**ASSIGNMENT:**
Each line below should be repeated exactly as written, with no pictures carried over.

== == ==

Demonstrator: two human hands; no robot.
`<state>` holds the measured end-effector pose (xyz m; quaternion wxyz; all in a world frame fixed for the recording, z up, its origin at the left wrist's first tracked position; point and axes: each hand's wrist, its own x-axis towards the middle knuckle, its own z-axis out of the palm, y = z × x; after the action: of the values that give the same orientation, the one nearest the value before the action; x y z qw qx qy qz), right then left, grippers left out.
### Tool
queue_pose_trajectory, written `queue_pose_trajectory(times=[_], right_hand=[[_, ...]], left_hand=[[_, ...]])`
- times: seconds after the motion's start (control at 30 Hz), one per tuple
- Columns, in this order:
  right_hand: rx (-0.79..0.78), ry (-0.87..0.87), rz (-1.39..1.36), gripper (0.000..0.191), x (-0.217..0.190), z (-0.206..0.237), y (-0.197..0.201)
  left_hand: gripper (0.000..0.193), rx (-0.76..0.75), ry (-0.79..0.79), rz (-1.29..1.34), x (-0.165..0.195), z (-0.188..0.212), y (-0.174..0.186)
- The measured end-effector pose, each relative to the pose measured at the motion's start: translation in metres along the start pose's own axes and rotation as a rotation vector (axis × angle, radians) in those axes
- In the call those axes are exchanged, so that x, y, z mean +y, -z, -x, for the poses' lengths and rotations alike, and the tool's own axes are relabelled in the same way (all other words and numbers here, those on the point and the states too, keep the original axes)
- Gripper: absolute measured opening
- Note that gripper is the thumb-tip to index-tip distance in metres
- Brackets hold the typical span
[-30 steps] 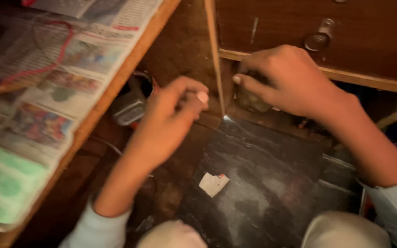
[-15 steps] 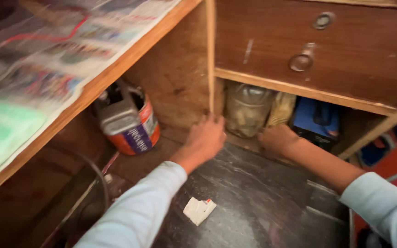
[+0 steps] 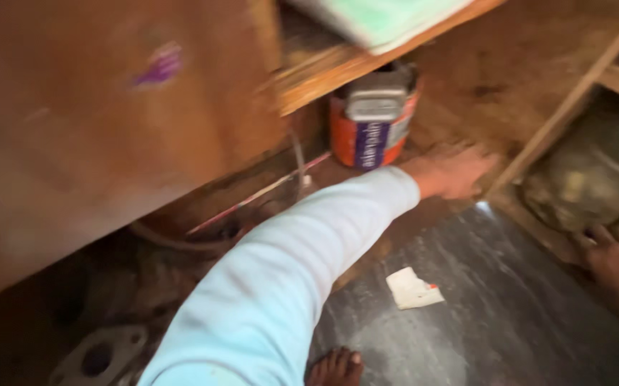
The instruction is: The person picks up a motor stator and places it on a workbench, then uses a small tool to adjust or clean the copper windings. Afterward, they retrieve a black electrical box from a cabinet, place it on the table, and use a screwdriver to remove screws from the cover, opening the box to access internal wiring.
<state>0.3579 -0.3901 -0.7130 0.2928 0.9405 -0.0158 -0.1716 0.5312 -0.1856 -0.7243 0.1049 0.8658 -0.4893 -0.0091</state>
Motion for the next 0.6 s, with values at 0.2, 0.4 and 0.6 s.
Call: queue_pose_trajectory(times=[0.2, 0.4, 0.6], right_hand=[[0.082, -0.022, -0.101, 0.047, -0.021, -0.029, -0.025], [-0.032, 0.064, -0.406, 0.039, -0.031, -0.04, -0.022], [-0.024, 0.158, -0.447, 0.051, -0.055, -0.049, -0.01]], left_hand=[[0.078, -0.255, -0.079, 0.113, -0.042, 0.027, -0.024], [0.075, -0.283, -0.093, 0.105, -0.062, 0.095, -0.02], [0.057, -0.346, -0.031, -0.244, -0.065, 0.176, -0.009]])
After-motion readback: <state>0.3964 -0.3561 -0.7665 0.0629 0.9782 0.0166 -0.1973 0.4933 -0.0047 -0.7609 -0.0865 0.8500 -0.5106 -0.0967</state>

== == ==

**RESULT OF THIS TASK:**
Demonstrator: two human hands; no robot.
`<state>` holds the measured end-effector pose (xyz m; quaternion wxyz; all in a world frame fixed for the recording, z up, its origin at the left wrist's first tracked position; point and axes: each hand's wrist, its own x-axis towards the middle knuckle, its own z-axis out of the palm, y = z × x; after the action: of the values that give the same orientation, the one nearest the value before the action; x y z qw qx qy qz), right then left, grippers left out.
### Tool
queue_pose_trajectory, written `queue_pose_trajectory(times=[_], right_hand=[[_, ...]], left_hand=[[_, ...]])`
- times: seconds after the motion's start (control at 30 Hz), one per tuple
- Columns, in this order:
  right_hand: rx (-0.79..0.78), ry (-0.87..0.87), rz (-1.39..1.36), gripper (0.000..0.191), x (-0.217..0.190), z (-0.206..0.237), y (-0.197..0.201)
  left_hand: gripper (0.000..0.193), rx (-0.76..0.75), ry (-0.79..0.79), rz (-1.29..1.34), x (-0.165..0.195), z (-0.188..0.212), y (-0.174..0.186)
- The measured end-effector pose, each relative to the pose measured at the motion's start: translation in metres along the start pose's own axes and rotation as a rotation vector (axis × angle, radians) in those axes
- In the call those axes are exchanged, so that x, y, z mean +y, -z, -x, for the poses' lengths and rotations alike, and the tool's own axes are relabelled in the same way (all other words and numbers here, those on the point and the states too, keep the original axes)
- Gripper: absolute measured opening
- Note that gripper is the thumb-tip to index-tip distance in metres
- Brackets hold the typical span
[-30 steps] 
[-15 steps] 
[+0 steps] 
The instruction is: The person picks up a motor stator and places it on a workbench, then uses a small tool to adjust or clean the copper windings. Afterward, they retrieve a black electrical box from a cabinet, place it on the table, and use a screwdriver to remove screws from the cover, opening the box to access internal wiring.
<state>0.3579 -0.3901 -0.7130 0.2928 0.9405 -0.0158 -0.1716 0.5312 -0.1856 -0.7243 0.1049 0.8658 -0.4893 -0.0091</state>
Motion for the next 0.6 s, with values at 0.2, 0.4 and 0.6 s.
Call: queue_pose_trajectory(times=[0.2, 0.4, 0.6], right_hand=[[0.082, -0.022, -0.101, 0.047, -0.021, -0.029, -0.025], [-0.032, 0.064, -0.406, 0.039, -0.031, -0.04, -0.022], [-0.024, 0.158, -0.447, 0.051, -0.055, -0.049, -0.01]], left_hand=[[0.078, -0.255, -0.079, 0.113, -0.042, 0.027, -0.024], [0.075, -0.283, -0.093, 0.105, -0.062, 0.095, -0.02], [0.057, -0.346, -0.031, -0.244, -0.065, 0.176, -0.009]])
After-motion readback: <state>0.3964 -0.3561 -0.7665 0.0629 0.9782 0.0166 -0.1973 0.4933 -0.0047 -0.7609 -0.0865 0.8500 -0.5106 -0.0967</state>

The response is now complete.